- The Washington Times - Wednesday, December 2, 2009

The news regarding Alex Ovechkin’s injured right knee was good Tuesday. The same can’t be said for his wallet.

Ovechkin was suspended for two games by the NHL for his knee-to-knee collision Monday night with Carolina’s Tim Gleason. He will miss games Thursday against Florida and Saturday at Philadelphia; he’s eligible to play again Monday at Tampa Bay.

The suspension without pay will cost Ovechkin nearly $99,000 in salary.

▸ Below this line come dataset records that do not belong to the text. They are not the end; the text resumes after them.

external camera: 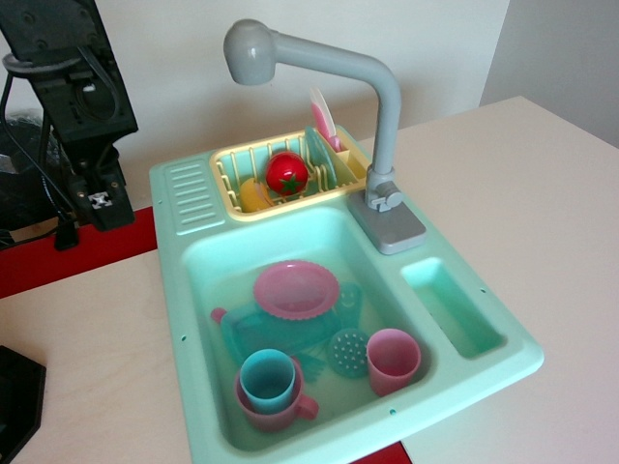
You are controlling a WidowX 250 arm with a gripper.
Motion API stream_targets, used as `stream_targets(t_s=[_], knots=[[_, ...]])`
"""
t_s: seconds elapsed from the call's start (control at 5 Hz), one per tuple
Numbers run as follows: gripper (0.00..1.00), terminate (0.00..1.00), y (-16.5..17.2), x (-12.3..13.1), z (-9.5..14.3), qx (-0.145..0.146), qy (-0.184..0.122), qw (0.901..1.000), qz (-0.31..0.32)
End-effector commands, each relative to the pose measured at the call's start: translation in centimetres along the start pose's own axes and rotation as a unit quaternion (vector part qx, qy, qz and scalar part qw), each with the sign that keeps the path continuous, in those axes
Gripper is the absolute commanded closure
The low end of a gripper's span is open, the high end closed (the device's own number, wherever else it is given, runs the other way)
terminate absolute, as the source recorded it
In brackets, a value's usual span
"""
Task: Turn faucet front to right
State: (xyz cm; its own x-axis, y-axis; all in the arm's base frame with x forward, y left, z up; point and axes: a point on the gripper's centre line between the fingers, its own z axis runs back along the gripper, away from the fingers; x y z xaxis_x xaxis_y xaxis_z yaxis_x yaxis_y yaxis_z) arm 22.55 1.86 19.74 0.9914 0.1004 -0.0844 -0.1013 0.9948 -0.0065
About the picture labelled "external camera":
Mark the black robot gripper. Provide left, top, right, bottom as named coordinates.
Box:
left=1, top=0, right=137, bottom=231

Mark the yellow dish drying rack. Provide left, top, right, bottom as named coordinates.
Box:
left=210, top=129, right=369, bottom=221

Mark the mint green toy sink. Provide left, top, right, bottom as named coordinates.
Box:
left=150, top=150, right=544, bottom=463

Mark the teal smiley spatula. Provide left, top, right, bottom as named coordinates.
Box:
left=335, top=282, right=363, bottom=328

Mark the grey toy faucet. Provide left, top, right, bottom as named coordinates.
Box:
left=223, top=19, right=427, bottom=255

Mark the red toy tomato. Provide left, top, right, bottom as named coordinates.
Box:
left=265, top=152, right=309, bottom=196

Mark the yellow toy cup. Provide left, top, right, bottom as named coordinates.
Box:
left=239, top=179, right=274, bottom=213

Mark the black base block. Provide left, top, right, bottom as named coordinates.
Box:
left=1, top=346, right=46, bottom=463

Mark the blue toy cup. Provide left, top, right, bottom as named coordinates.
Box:
left=240, top=348, right=296, bottom=415

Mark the pink utensil in rack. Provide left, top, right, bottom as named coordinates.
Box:
left=309, top=87, right=342, bottom=152

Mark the teal toy tray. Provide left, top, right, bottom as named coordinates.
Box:
left=211, top=304, right=341, bottom=364

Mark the teal toy fork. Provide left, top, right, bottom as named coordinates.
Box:
left=293, top=346, right=328, bottom=384

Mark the teal toy skimmer spoon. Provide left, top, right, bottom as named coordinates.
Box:
left=327, top=328, right=368, bottom=379

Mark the pink toy cup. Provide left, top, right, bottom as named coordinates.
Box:
left=367, top=328, right=422, bottom=396

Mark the black cable bundle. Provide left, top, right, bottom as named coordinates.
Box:
left=0, top=67, right=81, bottom=247

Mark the pink toy plate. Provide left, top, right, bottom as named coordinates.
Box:
left=253, top=260, right=340, bottom=320

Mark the pink toy mug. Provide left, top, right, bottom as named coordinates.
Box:
left=233, top=358, right=320, bottom=433

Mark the teal plate in rack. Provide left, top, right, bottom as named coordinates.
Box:
left=305, top=126, right=354, bottom=189

“I regret that this has happened,[“] Ovechkin said in a statement released by the team. “I’m glad that Tim wasn’t injured because I never, ever want to see anyone get hurt. I am disappointed to miss these games, and I can’t wait to get back on the ice next week to help my team.[“]

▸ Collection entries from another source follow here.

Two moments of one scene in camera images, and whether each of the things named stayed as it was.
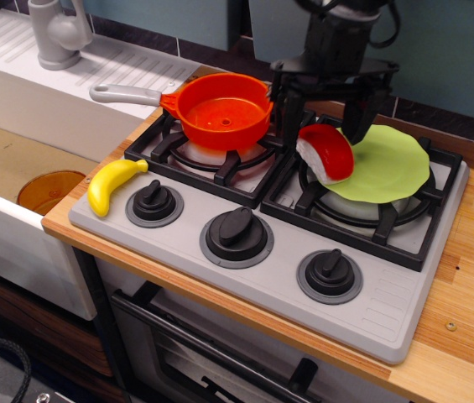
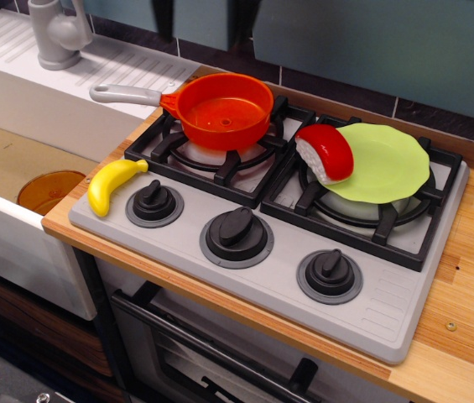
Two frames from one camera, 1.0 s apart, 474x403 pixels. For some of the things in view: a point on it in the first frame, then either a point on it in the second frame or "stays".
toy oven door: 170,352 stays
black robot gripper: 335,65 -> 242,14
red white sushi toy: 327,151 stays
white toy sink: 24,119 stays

The club officially listed Ovechkin as day-to-day with a sore knee. Neither Ovechkin nor coach Bruce Boudreau would divulge further information or speculate about when the two-time league MVP might return. However, both said the knee was better than expected.

Ovechkin was checked out by the team’s medical staff Tuesday morning. He then took a light, four-minute skate in a track suit and gloves before the Caps practiced.

“[It is] not bad injury. I thought it was going to be worse,” Ovechkin said. “Thank God I can walk. I can skate. It’s a little sore.”

Ovechkin always has been known as one of the most physical players in the league, but the number of incidents in which he has been involved has been increasing.

“He’s pretty reckless, [but] it is hard telling a guy who scores 60 goals a year to change the way he plays,” Boudreau said. “At the same time, you don’t want to see him getting hurt. Maybe he needs to pick his spots a little better. I just don’t want him to put himself in harm’s way. I don’t think anything being said will change the way he plays.”

Ovechkin was unable to put any weight on the leg as trainer Greg Smith and Nicklas Backstrom helped him off the ice. Ovechkin’s five-minute major for kneeing and game misconduct was the second time in three games he has been ejected and the third time in five weeks he has been involved in a controversial play.

Ovechkin was tossed last Wednesday for his hit on Buffalo’s Patrick Kaleta, and he received a $2,500 fine for slew-footing Atlanta’s Rich Peverley on Oct. 22.

“How can you tell me you just have to stop playing how you play?” Ovechkin said. “I play risky. I don’t try dirty hits, make some people get hurt. But sometimes people just turn back or turn right away, so I don’t have time to realize and stop. What can you do? You can’t do nothing.”

Durability had been one of Ovechkin’s strengths in his first four seasons in the league. He missed only four games before this season - and only two because of injury. He missed six games earlier this month because of an upper-body strain near his left shoulder.

Boudreau said he might have to talk to Ovechkin about his proclivity to put his body in danger.

“I don’t think there is a malicious bone of him trying to hurt anybody,” Boudreau said. “He just plays hard, and he plays to win every shift. It is a really fine line between taking that away from him, and I don’t see how you can take it away without talking to him.”

The Caps won four of the six games they played without Ovechkin this season. They’ve also kept themselves near the top of the Eastern Conference despite a myriad of injuries. Two players in particular have upped their production: Eric Fehr (five goals in the past six games) and Tomas Fleischmann (five goals in the six games Ovechkin missed).

“We’ve faced injuries before, so it is nothing new to us,” forward Brooks Laich said. “We’ve found ways to win, and that’s been the identity of this team.”

Note - Alexander Semin (wrist), Tom Poti (chest) and Mike Knuble (broken finger) returned to practice Tuesday, but Shaone Morrisonn (concussion) did not skate a day after participating in pregame warmups.

Boudreau said he expects Poti back by Monday but didn’t rule out the defenseman for Thursday against Florida.

When told Semin doesn’t expect to play that day, Boudreau responded, “That’s news to me. I thought he looked pretty good out there today.”

Knuble is not eligible to come off long-term injured reserve until Tuesday, but he still hopes to play the next day at Buffalo. Boudreau said Morrisonn is “taking a couple of days off and then [will] restart” as he tries to recover from post-concussion symptoms.